• [Task description] No pictures, please. Output the lines from the start of the data through the line that contains "This document labels", both included, exactly as they stand.

• [Data records]
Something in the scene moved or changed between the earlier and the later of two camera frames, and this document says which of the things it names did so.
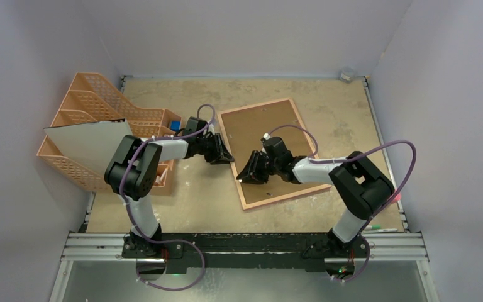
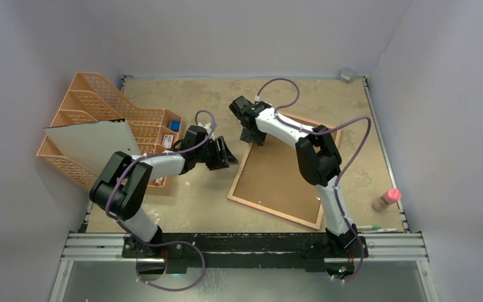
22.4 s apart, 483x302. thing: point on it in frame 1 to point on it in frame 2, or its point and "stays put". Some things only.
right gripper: (262, 163) to (251, 131)
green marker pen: (373, 227) stays put
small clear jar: (347, 75) stays put
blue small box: (175, 125) stays put
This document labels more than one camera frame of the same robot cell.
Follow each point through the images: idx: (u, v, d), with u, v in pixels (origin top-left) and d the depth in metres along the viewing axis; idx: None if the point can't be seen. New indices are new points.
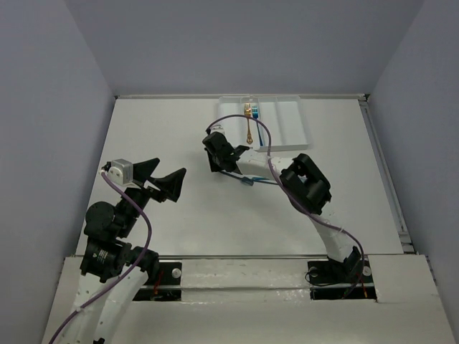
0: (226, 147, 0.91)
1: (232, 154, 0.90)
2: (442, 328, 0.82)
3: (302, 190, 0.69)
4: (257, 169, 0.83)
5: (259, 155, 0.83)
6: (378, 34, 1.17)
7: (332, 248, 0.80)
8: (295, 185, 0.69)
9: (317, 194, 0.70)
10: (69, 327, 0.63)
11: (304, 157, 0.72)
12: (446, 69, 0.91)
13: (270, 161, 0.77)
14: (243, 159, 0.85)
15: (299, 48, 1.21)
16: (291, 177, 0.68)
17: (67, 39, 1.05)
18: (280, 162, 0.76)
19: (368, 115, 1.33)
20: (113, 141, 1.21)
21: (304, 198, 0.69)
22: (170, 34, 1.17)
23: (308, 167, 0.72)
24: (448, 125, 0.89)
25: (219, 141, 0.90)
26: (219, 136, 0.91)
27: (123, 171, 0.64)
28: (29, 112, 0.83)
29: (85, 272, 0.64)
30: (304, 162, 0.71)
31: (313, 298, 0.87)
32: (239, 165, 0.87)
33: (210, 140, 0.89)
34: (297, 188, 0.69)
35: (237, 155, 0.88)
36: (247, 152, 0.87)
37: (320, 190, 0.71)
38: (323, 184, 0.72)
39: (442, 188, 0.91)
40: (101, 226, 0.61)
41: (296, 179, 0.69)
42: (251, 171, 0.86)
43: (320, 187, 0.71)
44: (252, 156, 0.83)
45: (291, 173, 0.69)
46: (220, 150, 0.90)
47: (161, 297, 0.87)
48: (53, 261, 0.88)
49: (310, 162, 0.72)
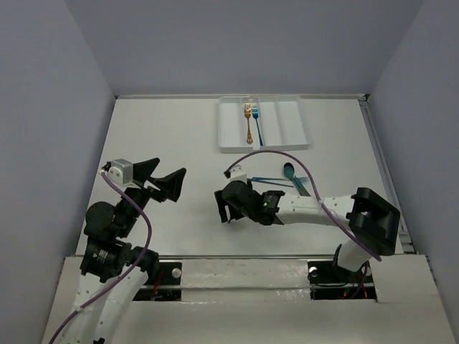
0: (256, 197, 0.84)
1: (265, 205, 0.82)
2: (442, 328, 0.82)
3: (380, 233, 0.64)
4: (304, 216, 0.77)
5: (302, 201, 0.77)
6: (378, 34, 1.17)
7: (350, 259, 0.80)
8: (371, 229, 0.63)
9: (391, 231, 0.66)
10: (69, 327, 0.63)
11: (366, 191, 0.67)
12: (446, 70, 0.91)
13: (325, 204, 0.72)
14: (286, 210, 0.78)
15: (299, 48, 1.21)
16: (364, 221, 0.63)
17: (67, 38, 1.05)
18: (336, 204, 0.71)
19: (368, 116, 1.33)
20: (113, 141, 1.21)
21: (384, 241, 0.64)
22: (170, 34, 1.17)
23: (374, 201, 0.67)
24: (448, 125, 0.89)
25: (244, 191, 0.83)
26: (243, 188, 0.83)
27: (123, 170, 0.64)
28: (29, 112, 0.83)
29: (85, 272, 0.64)
30: (369, 198, 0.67)
31: (313, 298, 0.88)
32: (280, 217, 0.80)
33: (234, 193, 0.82)
34: (374, 231, 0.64)
35: (272, 206, 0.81)
36: (285, 199, 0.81)
37: (394, 226, 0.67)
38: (393, 216, 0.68)
39: (442, 188, 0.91)
40: (101, 226, 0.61)
41: (370, 222, 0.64)
42: (297, 219, 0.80)
43: (391, 221, 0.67)
44: (293, 203, 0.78)
45: (361, 217, 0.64)
46: (249, 202, 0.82)
47: (161, 297, 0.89)
48: (53, 261, 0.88)
49: (374, 195, 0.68)
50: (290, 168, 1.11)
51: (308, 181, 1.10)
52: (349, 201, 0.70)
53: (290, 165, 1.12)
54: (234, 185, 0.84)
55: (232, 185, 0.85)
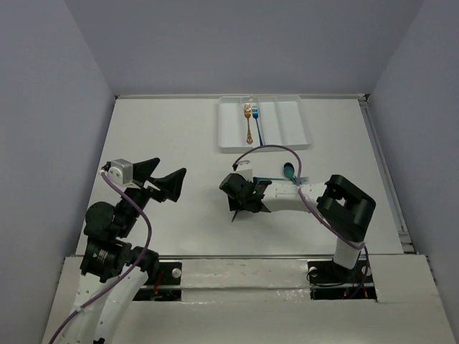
0: (247, 185, 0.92)
1: (254, 193, 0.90)
2: (442, 328, 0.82)
3: (348, 216, 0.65)
4: (285, 202, 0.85)
5: (284, 188, 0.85)
6: (378, 34, 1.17)
7: (348, 259, 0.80)
8: (338, 211, 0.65)
9: (363, 217, 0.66)
10: (69, 327, 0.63)
11: (338, 178, 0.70)
12: (446, 70, 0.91)
13: (301, 190, 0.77)
14: (270, 196, 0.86)
15: (299, 49, 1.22)
16: (330, 204, 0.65)
17: (67, 38, 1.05)
18: (311, 190, 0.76)
19: (368, 115, 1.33)
20: (113, 141, 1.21)
21: (351, 223, 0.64)
22: (171, 35, 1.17)
23: (346, 187, 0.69)
24: (448, 125, 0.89)
25: (237, 180, 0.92)
26: (237, 178, 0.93)
27: (123, 171, 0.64)
28: (30, 112, 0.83)
29: (84, 272, 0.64)
30: (340, 183, 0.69)
31: (313, 298, 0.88)
32: (265, 203, 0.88)
33: (229, 183, 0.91)
34: (342, 214, 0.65)
35: (259, 193, 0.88)
36: (270, 187, 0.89)
37: (366, 212, 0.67)
38: (366, 203, 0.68)
39: (442, 188, 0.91)
40: (101, 226, 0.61)
41: (337, 205, 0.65)
42: (279, 205, 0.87)
43: (363, 207, 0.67)
44: (277, 190, 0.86)
45: (329, 201, 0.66)
46: (240, 190, 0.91)
47: (161, 297, 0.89)
48: (53, 261, 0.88)
49: (346, 182, 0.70)
50: (290, 168, 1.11)
51: (308, 180, 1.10)
52: (322, 187, 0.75)
53: (290, 165, 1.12)
54: (229, 175, 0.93)
55: (227, 176, 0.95)
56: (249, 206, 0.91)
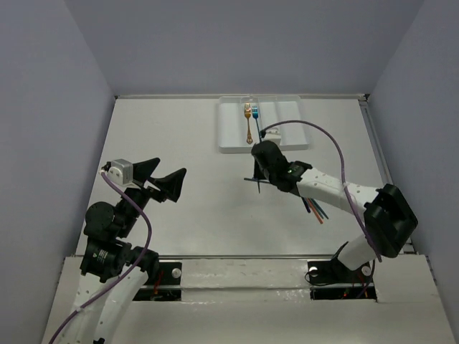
0: (282, 161, 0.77)
1: (290, 172, 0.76)
2: (442, 328, 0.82)
3: (391, 230, 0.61)
4: (323, 194, 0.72)
5: (328, 178, 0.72)
6: (379, 34, 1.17)
7: (352, 259, 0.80)
8: (383, 224, 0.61)
9: (403, 235, 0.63)
10: (69, 327, 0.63)
11: (391, 189, 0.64)
12: (445, 71, 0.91)
13: (348, 188, 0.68)
14: (308, 183, 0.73)
15: (299, 48, 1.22)
16: (379, 215, 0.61)
17: (67, 39, 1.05)
18: (358, 191, 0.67)
19: (368, 115, 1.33)
20: (113, 141, 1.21)
21: (391, 238, 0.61)
22: (170, 35, 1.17)
23: (399, 201, 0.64)
24: (448, 124, 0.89)
25: (273, 153, 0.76)
26: (275, 147, 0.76)
27: (123, 171, 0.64)
28: (29, 112, 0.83)
29: (85, 272, 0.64)
30: (392, 195, 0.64)
31: (313, 298, 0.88)
32: (299, 187, 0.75)
33: (265, 151, 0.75)
34: (385, 227, 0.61)
35: (296, 175, 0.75)
36: (310, 172, 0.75)
37: (407, 231, 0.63)
38: (410, 222, 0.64)
39: (442, 188, 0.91)
40: (101, 226, 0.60)
41: (385, 216, 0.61)
42: (314, 195, 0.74)
43: (407, 226, 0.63)
44: (318, 178, 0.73)
45: (379, 210, 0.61)
46: (274, 165, 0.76)
47: (161, 297, 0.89)
48: (53, 261, 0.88)
49: (399, 194, 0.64)
50: None
51: None
52: (373, 190, 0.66)
53: None
54: (267, 142, 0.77)
55: (263, 142, 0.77)
56: (277, 184, 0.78)
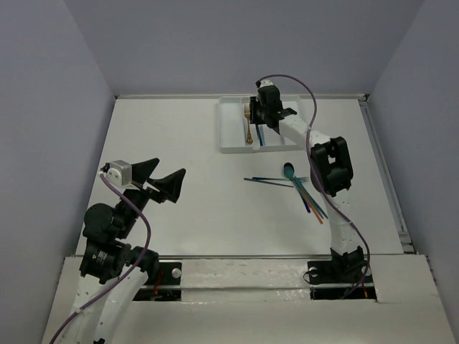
0: (278, 104, 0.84)
1: (279, 113, 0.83)
2: (442, 328, 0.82)
3: (325, 170, 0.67)
4: (294, 136, 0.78)
5: (303, 122, 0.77)
6: (379, 34, 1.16)
7: (336, 238, 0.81)
8: (319, 162, 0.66)
9: (337, 180, 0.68)
10: (69, 329, 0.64)
11: (341, 140, 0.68)
12: (445, 71, 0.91)
13: (309, 132, 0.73)
14: (285, 123, 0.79)
15: (300, 48, 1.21)
16: (319, 154, 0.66)
17: (67, 39, 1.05)
18: (317, 136, 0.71)
19: (368, 116, 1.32)
20: (113, 141, 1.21)
21: (323, 176, 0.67)
22: (169, 35, 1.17)
23: (342, 151, 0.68)
24: (448, 124, 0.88)
25: (272, 94, 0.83)
26: (276, 92, 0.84)
27: (122, 173, 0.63)
28: (29, 114, 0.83)
29: (84, 274, 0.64)
30: (339, 145, 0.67)
31: (313, 298, 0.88)
32: (279, 127, 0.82)
33: (265, 90, 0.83)
34: (320, 165, 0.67)
35: (282, 115, 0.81)
36: (293, 115, 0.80)
37: (341, 178, 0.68)
38: (346, 172, 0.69)
39: (442, 188, 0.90)
40: (100, 228, 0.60)
41: (324, 157, 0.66)
42: (288, 135, 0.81)
43: (341, 173, 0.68)
44: (295, 121, 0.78)
45: (320, 150, 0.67)
46: (270, 103, 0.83)
47: (161, 297, 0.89)
48: (53, 261, 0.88)
49: (346, 146, 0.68)
50: (290, 168, 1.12)
51: (307, 180, 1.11)
52: (328, 137, 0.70)
53: (290, 165, 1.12)
54: (272, 84, 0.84)
55: (270, 84, 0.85)
56: (267, 121, 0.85)
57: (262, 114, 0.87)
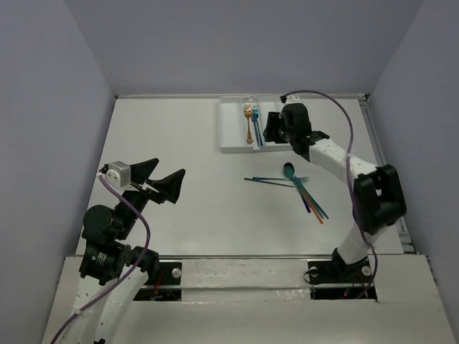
0: (306, 126, 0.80)
1: (308, 136, 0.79)
2: (442, 328, 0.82)
3: (374, 202, 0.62)
4: (330, 163, 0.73)
5: (337, 148, 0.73)
6: (379, 34, 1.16)
7: (348, 252, 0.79)
8: (368, 194, 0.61)
9: (386, 215, 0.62)
10: (69, 330, 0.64)
11: (389, 169, 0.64)
12: (445, 70, 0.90)
13: (350, 160, 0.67)
14: (318, 148, 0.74)
15: (300, 47, 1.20)
16: (367, 184, 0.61)
17: (66, 39, 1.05)
18: (360, 164, 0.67)
19: (368, 115, 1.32)
20: (113, 141, 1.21)
21: (372, 211, 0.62)
22: (169, 35, 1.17)
23: (392, 182, 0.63)
24: (448, 123, 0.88)
25: (300, 115, 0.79)
26: (304, 112, 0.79)
27: (121, 174, 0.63)
28: (29, 115, 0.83)
29: (84, 275, 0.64)
30: (388, 175, 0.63)
31: (313, 298, 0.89)
32: (310, 153, 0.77)
33: (292, 110, 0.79)
34: (368, 198, 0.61)
35: (312, 140, 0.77)
36: (325, 141, 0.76)
37: (391, 213, 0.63)
38: (396, 206, 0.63)
39: (442, 188, 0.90)
40: (99, 230, 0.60)
41: (372, 188, 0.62)
42: (320, 162, 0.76)
43: (391, 208, 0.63)
44: (328, 147, 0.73)
45: (368, 180, 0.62)
46: (298, 125, 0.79)
47: (161, 296, 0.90)
48: (54, 261, 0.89)
49: (395, 176, 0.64)
50: (291, 169, 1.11)
51: (307, 180, 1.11)
52: (372, 165, 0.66)
53: (290, 165, 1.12)
54: (299, 104, 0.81)
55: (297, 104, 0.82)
56: (294, 145, 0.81)
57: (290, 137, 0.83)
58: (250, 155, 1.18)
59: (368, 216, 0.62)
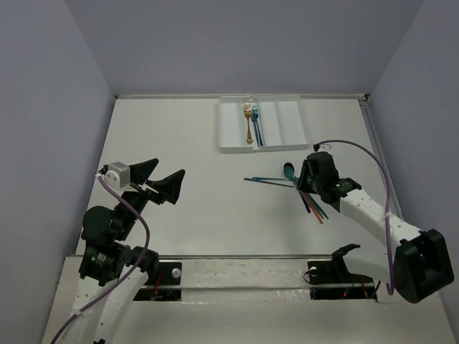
0: (333, 175, 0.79)
1: (337, 185, 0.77)
2: (442, 328, 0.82)
3: (419, 274, 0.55)
4: (364, 219, 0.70)
5: (373, 203, 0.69)
6: (379, 34, 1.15)
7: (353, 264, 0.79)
8: (413, 265, 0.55)
9: (431, 286, 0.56)
10: (69, 331, 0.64)
11: (436, 236, 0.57)
12: (445, 69, 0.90)
13: (389, 220, 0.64)
14: (350, 201, 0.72)
15: (300, 46, 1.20)
16: (413, 254, 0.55)
17: (67, 39, 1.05)
18: (400, 226, 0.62)
19: (368, 116, 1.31)
20: (112, 141, 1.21)
21: (416, 282, 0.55)
22: (169, 35, 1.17)
23: (438, 250, 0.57)
24: (448, 124, 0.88)
25: (326, 164, 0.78)
26: (329, 160, 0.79)
27: (120, 175, 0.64)
28: (29, 115, 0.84)
29: (84, 276, 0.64)
30: (435, 243, 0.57)
31: (313, 298, 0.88)
32: (341, 203, 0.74)
33: (317, 158, 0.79)
34: (414, 269, 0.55)
35: (342, 188, 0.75)
36: (357, 192, 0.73)
37: (436, 283, 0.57)
38: (442, 276, 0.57)
39: (442, 188, 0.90)
40: (98, 231, 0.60)
41: (419, 259, 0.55)
42: (353, 215, 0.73)
43: (437, 278, 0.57)
44: (362, 201, 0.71)
45: (414, 249, 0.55)
46: (325, 174, 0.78)
47: (161, 297, 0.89)
48: (54, 261, 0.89)
49: (442, 244, 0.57)
50: (291, 169, 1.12)
51: None
52: (415, 229, 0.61)
53: (290, 165, 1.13)
54: (323, 152, 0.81)
55: (322, 152, 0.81)
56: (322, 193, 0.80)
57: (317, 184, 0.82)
58: (250, 156, 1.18)
59: (409, 282, 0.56)
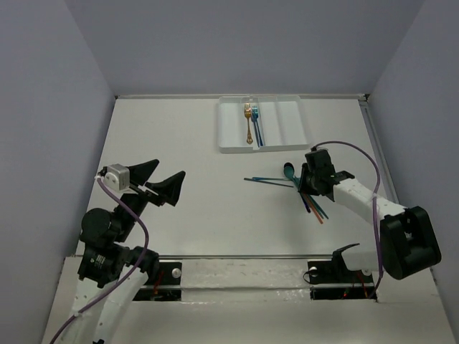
0: (328, 168, 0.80)
1: (331, 176, 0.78)
2: (442, 328, 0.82)
3: (404, 248, 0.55)
4: (355, 203, 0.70)
5: (363, 188, 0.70)
6: (380, 33, 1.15)
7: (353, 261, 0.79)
8: (396, 238, 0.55)
9: (418, 261, 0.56)
10: (68, 332, 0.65)
11: (419, 211, 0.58)
12: (446, 69, 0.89)
13: (376, 200, 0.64)
14: (342, 186, 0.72)
15: (301, 46, 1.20)
16: (394, 227, 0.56)
17: (67, 39, 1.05)
18: (386, 204, 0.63)
19: (368, 115, 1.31)
20: (112, 142, 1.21)
21: (401, 256, 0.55)
22: (168, 35, 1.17)
23: (422, 226, 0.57)
24: (448, 123, 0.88)
25: (321, 158, 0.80)
26: (324, 155, 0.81)
27: (119, 177, 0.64)
28: (29, 115, 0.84)
29: (82, 276, 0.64)
30: (419, 217, 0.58)
31: (313, 298, 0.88)
32: (334, 190, 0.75)
33: (312, 154, 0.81)
34: (397, 241, 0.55)
35: (336, 178, 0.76)
36: (350, 180, 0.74)
37: (423, 259, 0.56)
38: (429, 252, 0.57)
39: (442, 188, 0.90)
40: (97, 233, 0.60)
41: (401, 231, 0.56)
42: (344, 201, 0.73)
43: (423, 254, 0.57)
44: (353, 186, 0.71)
45: (396, 222, 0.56)
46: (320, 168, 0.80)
47: (161, 297, 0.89)
48: (54, 261, 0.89)
49: (426, 219, 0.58)
50: (291, 169, 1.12)
51: None
52: (401, 207, 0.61)
53: (290, 165, 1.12)
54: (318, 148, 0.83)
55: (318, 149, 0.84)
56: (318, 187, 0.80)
57: (313, 179, 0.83)
58: (250, 156, 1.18)
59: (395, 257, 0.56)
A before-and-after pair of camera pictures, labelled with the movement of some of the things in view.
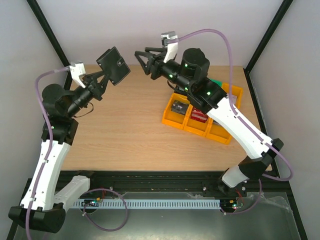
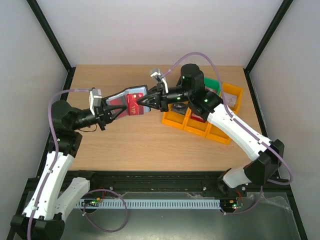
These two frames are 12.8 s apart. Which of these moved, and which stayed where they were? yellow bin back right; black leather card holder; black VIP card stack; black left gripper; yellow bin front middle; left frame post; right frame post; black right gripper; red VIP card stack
Moved: black leather card holder; black left gripper; black right gripper
Stayed: black VIP card stack; red VIP card stack; yellow bin back right; yellow bin front middle; left frame post; right frame post
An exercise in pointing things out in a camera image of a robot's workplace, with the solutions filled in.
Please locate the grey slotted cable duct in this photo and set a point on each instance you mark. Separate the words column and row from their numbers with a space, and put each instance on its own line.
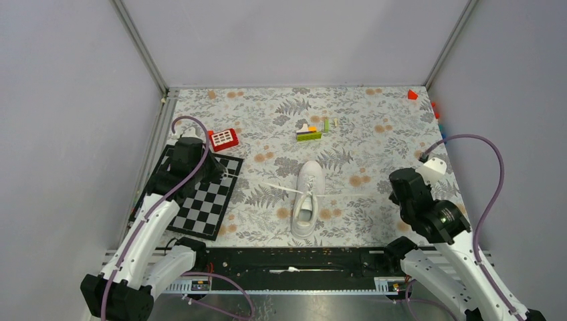
column 292, row 285

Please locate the red triangular block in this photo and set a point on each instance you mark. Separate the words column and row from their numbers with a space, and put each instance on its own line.
column 411, row 95

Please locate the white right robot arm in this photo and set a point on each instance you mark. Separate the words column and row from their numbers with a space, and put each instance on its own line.
column 478, row 293

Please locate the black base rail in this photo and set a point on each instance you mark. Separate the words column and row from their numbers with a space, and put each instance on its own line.
column 232, row 264

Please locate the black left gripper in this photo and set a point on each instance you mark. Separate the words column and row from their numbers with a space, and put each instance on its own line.
column 217, row 169

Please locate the white sneaker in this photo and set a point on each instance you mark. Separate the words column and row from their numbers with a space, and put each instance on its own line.
column 310, row 196

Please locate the red white grid toy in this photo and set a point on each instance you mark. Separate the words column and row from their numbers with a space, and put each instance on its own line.
column 223, row 140

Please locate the black white chessboard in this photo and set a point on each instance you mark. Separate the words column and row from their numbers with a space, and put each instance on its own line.
column 202, row 213

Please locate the floral patterned table mat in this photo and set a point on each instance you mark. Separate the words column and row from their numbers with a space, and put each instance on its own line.
column 316, row 161

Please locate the blue toy piece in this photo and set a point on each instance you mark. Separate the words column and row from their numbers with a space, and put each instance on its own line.
column 443, row 132

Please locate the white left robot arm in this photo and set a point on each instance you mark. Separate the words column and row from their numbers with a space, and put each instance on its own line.
column 126, row 288

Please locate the green toy brick stack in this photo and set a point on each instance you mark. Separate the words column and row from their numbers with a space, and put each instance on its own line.
column 308, row 133

• [Task result]
Something in the scene moved or changed between the earlier and the later of two camera frames, and this document says which of the things it names did so.
22.4 s apart, 483x302. thing: point on it in frame 1 to point on it in frame 2, or its point and "stays put". Some things only.
right gripper: (262, 163) to (251, 131)
green marker pen: (373, 227) stays put
small clear jar: (347, 75) stays put
blue small box: (175, 125) stays put
This document labels more than one camera frame of the same robot cell.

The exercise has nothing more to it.